Lightspeed Trading, a provider of trading technology and brokerage services, has two sides to its business. Firstly, its Electronic Trading division, which provides clients with access to the Lightspeed Trading Platform, is a direct market access trading platform that enables clients with electronic-based trading strategies to enter and execute equities, options and futures trades from a single trading screen. The other aspect of Lightspeed’s business is the Algorithmic Trading division, which through its HUBB Automated Trading Solutions operation offers low latency, high throughput technology through which traders can execute high frequency algorithmic or black box trading strategies. The Lightspeed Trading Platform already offers trading in equities, options and futures, while the HUBB business is currently specific to equities.
Lightspeed has already extended its Electronic Trading division with a less customized, more ‘vanilla’ service for customers which it acquires via its website (as opposed to those which it acquires through its more personalized, institutional channel). The putative extension of the HUBB service into trading with the FIX protocol follows a similar rationale.
Of course, HUBB runs its own proprietary protocol which is, in essence, predicated on being faster than FIX. As such, adding a FIX capability (presumably through some form of FIX converter with the HUBB protocol still running in the core) would be a clear attempt at broadening Lightspeed’s addressable market, seeking to appeal to people working with FIX today. The idea is to get them onboard with a service that is FIX at the edge and HUBB at the core and then, hopefully, upsell them to an all-HUBB service. That last step, however, will entail a degree of rewriting of their application to the proprietary protocol.

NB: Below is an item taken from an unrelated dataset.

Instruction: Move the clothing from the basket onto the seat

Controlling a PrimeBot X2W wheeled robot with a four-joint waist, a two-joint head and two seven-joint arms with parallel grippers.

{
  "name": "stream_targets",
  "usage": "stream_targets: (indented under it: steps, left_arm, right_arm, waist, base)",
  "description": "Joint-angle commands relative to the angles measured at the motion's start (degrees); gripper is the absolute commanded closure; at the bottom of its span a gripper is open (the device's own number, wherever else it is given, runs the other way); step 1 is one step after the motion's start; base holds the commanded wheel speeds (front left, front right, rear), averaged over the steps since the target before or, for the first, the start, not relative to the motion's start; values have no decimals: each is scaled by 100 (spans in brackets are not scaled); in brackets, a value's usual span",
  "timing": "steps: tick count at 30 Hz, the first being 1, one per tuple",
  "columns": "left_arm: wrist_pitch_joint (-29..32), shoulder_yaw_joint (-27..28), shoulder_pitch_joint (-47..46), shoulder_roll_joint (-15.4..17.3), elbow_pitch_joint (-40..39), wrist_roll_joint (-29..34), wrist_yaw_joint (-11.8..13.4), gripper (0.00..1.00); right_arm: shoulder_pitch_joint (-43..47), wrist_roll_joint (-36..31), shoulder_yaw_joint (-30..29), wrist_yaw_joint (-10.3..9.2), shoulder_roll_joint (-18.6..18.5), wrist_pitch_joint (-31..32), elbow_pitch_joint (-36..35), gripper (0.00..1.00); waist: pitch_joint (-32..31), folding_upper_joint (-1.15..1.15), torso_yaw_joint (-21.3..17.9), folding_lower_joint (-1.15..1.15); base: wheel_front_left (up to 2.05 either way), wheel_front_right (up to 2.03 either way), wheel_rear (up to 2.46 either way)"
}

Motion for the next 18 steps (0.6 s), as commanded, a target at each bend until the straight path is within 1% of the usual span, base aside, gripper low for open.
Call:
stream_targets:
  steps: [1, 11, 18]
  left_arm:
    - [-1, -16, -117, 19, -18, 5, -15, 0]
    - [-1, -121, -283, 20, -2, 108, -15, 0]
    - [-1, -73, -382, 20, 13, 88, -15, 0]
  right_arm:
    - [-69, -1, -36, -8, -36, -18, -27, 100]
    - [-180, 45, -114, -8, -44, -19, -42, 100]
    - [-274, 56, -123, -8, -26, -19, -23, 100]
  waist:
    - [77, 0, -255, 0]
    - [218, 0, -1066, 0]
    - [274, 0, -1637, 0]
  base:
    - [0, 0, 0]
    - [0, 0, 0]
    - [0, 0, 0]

This move will be part of a broader process of enhancing and expanding the reach of both of Lightspeed’s product/service offerings. On the algorithmic trading side, there are also plans to extend the platform to handle other asset classes and the potential for a capability at the front end for automating strategies for back-testing (along the lines of what TradeStation does for the less intensive retail traders with its proprietary EasyLanguage technology).
On the electronic trading side, meanwhile, Lightspeed is in the process of expanding its current options offer beyond Level 1 options (i.e. puts and calls) to enable complex order entry and Level 2 (quotes and more sophisticated strategies). Furthermore, on both sides of the Lightspeed business, the company wants to expand geographically from its current US market focus. The first new geography is Canada, but Lightspeed also wants to target Europe and Asia Pacific over time.